2. Standard Kitchen Equipment

There is a balance between having the right tool for the right job and having too much stuff on hand. When looking at a potential kitchen tool, consider if you can do the task it’s intended for with a tool you already have, and whether the new gizmo is a multitasker capable of solving more than one problem.

2.1. Storage containers

While you can use consumer-grade plastic containers, the commercial-grade polycarbonate containers used in the restaurant industry are great: they’re rugged enough to last a lifetime, can handle hot liquids, and are designed for holding the larger quantities you’ll be handling for group cooking. Search online for Cambro’s CamSquare containers.

Ubiquitous in commercial kitchens, CamSquare containers are affordable, practically indestructible, and add a certain geek flair.
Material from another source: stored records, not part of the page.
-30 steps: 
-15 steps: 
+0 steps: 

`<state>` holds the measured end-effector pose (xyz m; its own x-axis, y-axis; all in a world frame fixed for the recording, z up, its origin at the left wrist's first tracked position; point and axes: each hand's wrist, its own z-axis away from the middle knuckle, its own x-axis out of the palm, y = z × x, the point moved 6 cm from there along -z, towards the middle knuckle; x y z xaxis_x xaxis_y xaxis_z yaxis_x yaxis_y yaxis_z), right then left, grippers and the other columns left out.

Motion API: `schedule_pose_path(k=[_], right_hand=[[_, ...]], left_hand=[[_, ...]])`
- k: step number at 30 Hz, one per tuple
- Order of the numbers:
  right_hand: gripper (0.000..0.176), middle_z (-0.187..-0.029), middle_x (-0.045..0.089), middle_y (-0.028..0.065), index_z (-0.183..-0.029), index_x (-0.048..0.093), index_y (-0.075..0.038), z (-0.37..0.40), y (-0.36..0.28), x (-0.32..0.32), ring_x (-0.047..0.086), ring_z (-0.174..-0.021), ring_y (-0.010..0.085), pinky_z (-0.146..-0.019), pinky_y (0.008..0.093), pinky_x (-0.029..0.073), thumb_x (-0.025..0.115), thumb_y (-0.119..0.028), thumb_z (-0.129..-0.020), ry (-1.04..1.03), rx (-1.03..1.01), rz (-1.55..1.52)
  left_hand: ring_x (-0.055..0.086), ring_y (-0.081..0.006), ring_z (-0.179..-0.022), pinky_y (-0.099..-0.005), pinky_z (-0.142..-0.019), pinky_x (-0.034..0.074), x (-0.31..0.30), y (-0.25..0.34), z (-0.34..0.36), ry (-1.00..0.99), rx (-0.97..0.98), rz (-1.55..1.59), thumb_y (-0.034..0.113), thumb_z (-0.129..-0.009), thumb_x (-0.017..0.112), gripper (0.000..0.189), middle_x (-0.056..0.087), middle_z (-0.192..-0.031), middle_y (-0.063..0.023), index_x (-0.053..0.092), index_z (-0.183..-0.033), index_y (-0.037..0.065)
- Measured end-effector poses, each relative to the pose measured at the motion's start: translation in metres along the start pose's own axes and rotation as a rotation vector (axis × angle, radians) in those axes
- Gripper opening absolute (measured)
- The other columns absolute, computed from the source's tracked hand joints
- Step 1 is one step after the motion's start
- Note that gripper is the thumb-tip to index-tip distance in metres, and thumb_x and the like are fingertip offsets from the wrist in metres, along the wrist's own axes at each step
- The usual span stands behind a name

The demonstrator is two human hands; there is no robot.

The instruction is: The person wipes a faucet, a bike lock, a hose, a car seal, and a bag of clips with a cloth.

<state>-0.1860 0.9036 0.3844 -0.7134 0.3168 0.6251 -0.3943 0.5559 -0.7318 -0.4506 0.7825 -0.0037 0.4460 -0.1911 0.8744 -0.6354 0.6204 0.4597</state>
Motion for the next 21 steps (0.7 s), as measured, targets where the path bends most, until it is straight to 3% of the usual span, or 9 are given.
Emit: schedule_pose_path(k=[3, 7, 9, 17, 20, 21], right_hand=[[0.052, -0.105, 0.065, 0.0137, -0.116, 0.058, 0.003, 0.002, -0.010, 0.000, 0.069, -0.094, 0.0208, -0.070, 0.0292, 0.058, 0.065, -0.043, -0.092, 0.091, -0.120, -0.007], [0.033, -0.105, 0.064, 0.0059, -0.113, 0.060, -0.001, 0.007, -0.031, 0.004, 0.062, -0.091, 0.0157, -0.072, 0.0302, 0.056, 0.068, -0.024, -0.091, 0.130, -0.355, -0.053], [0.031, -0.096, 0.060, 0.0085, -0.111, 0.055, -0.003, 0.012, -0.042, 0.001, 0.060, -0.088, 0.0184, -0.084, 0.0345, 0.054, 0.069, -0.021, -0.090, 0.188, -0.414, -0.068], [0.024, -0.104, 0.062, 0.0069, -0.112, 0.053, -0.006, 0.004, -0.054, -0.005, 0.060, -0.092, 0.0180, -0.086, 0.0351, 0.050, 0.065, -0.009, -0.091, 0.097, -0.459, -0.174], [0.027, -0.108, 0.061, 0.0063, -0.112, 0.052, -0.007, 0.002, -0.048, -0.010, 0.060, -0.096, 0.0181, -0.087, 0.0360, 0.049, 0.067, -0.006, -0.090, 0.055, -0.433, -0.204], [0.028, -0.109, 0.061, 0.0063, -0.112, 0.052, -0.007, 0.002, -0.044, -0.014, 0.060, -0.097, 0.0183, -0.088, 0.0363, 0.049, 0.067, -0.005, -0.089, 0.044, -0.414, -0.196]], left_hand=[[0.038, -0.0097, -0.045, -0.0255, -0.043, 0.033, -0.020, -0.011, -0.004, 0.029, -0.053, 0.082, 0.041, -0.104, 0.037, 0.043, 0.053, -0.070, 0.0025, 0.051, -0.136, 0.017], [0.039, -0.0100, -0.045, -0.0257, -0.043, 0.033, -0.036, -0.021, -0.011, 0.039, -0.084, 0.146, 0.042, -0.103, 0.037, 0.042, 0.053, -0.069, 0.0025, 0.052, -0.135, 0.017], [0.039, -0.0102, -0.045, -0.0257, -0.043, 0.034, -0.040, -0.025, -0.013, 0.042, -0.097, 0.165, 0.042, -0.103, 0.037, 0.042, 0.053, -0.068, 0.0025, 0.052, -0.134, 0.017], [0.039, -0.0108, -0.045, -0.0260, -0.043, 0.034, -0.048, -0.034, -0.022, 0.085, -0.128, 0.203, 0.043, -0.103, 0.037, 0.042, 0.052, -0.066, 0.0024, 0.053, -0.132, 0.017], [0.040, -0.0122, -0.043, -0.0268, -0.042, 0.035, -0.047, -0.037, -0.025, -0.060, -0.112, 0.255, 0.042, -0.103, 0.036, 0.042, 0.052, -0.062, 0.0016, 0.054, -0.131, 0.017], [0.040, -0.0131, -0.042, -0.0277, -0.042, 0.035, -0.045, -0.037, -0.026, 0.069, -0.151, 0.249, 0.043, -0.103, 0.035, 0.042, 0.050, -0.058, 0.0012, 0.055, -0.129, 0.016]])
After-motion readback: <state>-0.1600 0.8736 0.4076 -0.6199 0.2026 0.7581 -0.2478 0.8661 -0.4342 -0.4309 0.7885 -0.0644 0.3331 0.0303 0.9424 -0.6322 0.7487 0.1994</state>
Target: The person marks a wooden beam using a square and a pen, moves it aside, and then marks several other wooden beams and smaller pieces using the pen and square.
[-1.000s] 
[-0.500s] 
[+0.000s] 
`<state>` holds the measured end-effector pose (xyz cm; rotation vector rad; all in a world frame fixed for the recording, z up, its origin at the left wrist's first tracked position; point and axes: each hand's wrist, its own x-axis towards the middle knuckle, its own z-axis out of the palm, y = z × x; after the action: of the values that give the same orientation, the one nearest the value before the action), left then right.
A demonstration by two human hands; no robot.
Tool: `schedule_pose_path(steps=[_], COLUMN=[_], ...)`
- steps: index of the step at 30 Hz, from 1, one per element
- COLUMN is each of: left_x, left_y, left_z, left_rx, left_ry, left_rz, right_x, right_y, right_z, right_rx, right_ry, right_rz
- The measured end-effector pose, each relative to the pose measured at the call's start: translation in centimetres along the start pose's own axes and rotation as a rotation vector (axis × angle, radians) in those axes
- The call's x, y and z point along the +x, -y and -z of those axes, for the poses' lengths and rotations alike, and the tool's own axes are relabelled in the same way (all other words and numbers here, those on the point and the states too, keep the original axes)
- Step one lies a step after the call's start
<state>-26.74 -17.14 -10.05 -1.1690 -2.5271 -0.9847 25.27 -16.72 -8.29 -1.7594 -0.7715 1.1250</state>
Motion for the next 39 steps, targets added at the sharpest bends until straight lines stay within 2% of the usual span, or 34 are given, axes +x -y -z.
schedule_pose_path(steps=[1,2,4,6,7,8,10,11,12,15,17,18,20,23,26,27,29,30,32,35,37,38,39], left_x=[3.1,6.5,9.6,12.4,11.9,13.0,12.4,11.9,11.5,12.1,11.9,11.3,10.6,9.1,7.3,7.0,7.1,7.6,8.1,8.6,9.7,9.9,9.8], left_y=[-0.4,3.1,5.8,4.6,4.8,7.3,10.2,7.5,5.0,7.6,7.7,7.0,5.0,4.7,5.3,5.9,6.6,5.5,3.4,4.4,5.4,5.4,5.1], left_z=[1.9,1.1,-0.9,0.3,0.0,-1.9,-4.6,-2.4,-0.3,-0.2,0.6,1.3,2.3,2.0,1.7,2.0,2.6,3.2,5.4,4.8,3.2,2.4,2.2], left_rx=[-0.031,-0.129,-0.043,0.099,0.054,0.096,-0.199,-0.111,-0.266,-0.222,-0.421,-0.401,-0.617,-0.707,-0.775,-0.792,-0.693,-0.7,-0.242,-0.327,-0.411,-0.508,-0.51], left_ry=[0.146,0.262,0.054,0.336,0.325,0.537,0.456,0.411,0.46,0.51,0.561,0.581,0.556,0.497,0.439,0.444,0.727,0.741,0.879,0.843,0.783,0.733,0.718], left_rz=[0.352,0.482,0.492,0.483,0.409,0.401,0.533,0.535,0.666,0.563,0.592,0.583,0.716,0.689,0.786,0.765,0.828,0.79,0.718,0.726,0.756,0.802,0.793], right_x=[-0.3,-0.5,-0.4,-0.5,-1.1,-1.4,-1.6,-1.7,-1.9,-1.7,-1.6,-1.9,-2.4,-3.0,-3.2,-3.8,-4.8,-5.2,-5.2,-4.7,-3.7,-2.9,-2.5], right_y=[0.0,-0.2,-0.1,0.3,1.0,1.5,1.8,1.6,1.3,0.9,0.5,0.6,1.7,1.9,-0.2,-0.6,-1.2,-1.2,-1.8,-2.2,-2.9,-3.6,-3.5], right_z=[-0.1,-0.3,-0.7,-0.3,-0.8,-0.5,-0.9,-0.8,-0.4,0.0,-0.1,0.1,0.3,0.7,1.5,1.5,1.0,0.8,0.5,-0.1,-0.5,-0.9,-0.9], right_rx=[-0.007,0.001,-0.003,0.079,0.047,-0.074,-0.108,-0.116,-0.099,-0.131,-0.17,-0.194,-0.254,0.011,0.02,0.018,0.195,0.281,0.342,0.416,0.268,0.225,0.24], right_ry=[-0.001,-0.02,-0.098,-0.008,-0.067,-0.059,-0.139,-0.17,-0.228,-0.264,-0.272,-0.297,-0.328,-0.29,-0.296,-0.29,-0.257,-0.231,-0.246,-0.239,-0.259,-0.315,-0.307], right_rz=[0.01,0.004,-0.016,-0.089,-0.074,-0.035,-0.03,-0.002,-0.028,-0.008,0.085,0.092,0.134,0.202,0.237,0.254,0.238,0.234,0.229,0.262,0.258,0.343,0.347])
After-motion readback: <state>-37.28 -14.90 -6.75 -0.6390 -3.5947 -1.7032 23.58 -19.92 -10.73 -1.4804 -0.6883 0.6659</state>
You can flip the lid over and use it as an impromptu cutting board as well.

2.2. Strainers

Look for a strainer that has a metal mesh and a handle long enough to span your sink. Avoid strainers that have plastic parts; plastic isn’t as strong or heat resistant and will eventually break. In addition to the normal application of straining cooked foods like pasta or washing berries, a metal strainer can double as a splatter guard when inverted above a frying pan. Depending on the types of food you are cooking, you might find a spider—a specialized spoon with a wide shallow mesh bowl and a long handle—helpful for scooping out items from pots of boiling water.


When straining out pasta from boiling water, pour away from yourself to avoid steam burns.

You can use a strainer as a splatter guard while pan-frying items such as salmon. Make sure your strainer is wire mesh and has no plastic parts.

2.3. Mixers & co.

For baking, a handheld mixer or stand mixer is pretty much indispensable. Sure, you can use a whisk or a spoon, but when it comes to creaming together butter and sugar, you’ll get better results with an electric mixer that can whip microscopic air bubbles into the mix. Besides a mixer, there are a few other electric devices that are worth their counter space.

Immersion blender. Skip the normal blender and go for an immersion blender. Sometimes called a stick blender, the blade part of the blender is mounted on a handle and immersed into a container that holds whatever it is you want to blend. When making soup, for example, instead of transferring the soup from pot to blender for puréeing, you take the immersion blender and run it directly in the pot. Quicker to use, easier to wash.

Food processor. While not an essential, there are times when a food processor makes quick work of otherwise laborious tasks—for example, making pesto or slicing 10 pounds of onions or pulsing pie dough to incorporate flour and butter. They’re expensive, though, and take up space. You might opt for a mandolin, instead, which can also be used to quickly make large piles of julienned (matchstick-cut) veggies.


Sad but true: the julienned strips you see in restaurants aren’t lovingly cut by hand.

Rice cooker with slow-cook mode. I’m in love with my rice cooker. Actually, that’s not true; I’m in love with the slow-cook mode of my rice cooker, and you should be, too. Some chemical processes in cooking require a long period of time at a relatively specific temperatures. This is why you should make room for a rice cooker with a slow-cook mode: you can safely leave it on overnight, or even for a few days, without worrying about either the utility bill or the house burning down (something that you shouldn’t do with almost any other source of heat in the kitchen). This handy appliance makes an entire class of dishes (braised short ribs, duck confit, beef stew) trivially easy. You could just get a slow cooker, but a rice cooker with slow-cook mode will also come in handy for those occasions when you actually want to make rice.